WORK ITEM: How many of the lines below hold "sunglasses"? Only the number, please.

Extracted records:
--- START ---

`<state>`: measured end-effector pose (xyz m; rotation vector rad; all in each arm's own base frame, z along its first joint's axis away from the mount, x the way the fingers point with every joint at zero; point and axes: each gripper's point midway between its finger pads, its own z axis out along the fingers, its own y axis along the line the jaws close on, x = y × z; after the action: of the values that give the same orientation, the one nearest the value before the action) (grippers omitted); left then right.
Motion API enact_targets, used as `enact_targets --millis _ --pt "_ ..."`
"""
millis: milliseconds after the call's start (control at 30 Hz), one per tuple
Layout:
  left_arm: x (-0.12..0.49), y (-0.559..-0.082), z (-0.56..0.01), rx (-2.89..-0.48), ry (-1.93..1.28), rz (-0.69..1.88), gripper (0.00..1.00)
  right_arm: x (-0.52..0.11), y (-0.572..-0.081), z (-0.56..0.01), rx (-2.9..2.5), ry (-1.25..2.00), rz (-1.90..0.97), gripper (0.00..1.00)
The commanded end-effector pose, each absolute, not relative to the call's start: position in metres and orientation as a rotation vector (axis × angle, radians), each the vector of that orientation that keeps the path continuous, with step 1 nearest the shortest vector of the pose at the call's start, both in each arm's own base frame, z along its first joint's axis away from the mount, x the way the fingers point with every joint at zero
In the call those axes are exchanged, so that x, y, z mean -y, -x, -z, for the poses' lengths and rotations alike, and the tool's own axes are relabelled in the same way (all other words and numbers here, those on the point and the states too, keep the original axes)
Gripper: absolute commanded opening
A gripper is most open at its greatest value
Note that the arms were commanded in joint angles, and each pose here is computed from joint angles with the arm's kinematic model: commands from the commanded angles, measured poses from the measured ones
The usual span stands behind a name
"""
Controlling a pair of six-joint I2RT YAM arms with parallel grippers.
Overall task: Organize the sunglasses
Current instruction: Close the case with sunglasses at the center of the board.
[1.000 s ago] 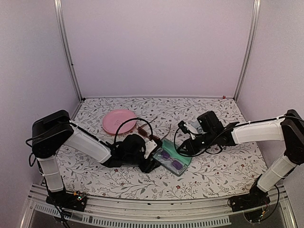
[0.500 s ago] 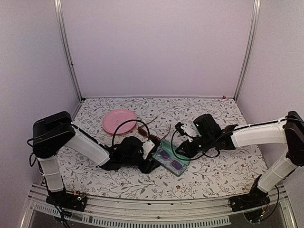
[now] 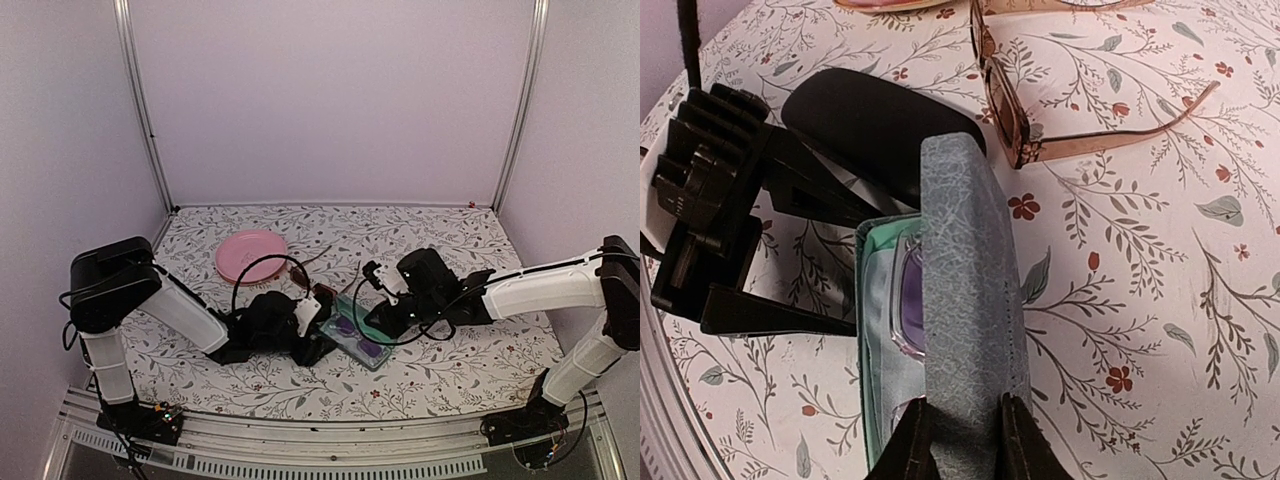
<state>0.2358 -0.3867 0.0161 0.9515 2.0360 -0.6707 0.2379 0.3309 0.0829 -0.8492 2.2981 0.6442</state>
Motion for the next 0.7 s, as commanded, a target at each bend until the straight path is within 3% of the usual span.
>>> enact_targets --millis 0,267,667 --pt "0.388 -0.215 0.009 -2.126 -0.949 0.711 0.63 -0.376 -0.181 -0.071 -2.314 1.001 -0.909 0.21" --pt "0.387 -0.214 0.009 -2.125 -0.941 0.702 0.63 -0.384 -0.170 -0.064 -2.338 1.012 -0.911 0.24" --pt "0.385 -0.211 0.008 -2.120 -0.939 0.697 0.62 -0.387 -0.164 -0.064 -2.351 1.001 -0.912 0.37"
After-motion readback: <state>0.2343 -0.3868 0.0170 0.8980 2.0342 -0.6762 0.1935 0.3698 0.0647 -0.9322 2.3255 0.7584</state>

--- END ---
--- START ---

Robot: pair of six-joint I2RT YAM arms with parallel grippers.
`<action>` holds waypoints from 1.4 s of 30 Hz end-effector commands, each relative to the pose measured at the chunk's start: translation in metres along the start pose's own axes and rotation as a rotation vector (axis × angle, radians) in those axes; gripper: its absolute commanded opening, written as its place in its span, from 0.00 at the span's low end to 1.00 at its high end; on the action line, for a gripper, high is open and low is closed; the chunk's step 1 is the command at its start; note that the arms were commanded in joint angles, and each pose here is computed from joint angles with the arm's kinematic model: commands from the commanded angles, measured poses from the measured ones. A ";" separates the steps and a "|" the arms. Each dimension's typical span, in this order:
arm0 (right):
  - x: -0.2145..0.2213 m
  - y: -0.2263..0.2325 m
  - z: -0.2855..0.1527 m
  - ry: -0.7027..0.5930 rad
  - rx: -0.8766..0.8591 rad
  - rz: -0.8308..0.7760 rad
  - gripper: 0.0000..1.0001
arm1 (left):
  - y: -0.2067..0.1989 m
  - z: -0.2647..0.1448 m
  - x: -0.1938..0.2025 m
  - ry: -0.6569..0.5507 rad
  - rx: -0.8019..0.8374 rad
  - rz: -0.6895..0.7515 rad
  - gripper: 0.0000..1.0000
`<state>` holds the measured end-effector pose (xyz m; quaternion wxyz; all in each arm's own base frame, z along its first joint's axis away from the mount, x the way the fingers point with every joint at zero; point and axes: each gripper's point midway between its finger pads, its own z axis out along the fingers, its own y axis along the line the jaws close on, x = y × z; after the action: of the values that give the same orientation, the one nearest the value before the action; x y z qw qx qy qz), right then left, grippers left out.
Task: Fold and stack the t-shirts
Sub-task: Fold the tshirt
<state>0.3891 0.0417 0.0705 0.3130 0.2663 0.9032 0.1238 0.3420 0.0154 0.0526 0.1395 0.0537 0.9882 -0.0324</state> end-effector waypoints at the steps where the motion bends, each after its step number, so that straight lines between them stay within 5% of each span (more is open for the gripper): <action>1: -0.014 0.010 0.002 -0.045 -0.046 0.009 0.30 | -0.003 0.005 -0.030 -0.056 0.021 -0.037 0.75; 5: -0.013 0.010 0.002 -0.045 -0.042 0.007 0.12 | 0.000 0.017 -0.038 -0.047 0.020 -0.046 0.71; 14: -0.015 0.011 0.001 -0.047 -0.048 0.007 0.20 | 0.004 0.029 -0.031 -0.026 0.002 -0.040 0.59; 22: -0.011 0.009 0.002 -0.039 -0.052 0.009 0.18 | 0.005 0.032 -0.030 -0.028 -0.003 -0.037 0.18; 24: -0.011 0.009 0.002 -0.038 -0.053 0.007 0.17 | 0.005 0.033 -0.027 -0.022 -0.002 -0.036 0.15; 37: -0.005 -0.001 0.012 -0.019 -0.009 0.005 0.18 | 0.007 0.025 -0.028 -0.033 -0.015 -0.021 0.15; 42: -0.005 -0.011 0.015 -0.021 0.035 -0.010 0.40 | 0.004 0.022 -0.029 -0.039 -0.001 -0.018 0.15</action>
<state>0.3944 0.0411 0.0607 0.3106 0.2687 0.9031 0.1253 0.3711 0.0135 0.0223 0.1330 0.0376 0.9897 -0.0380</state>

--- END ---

WRITTEN REPLY: 2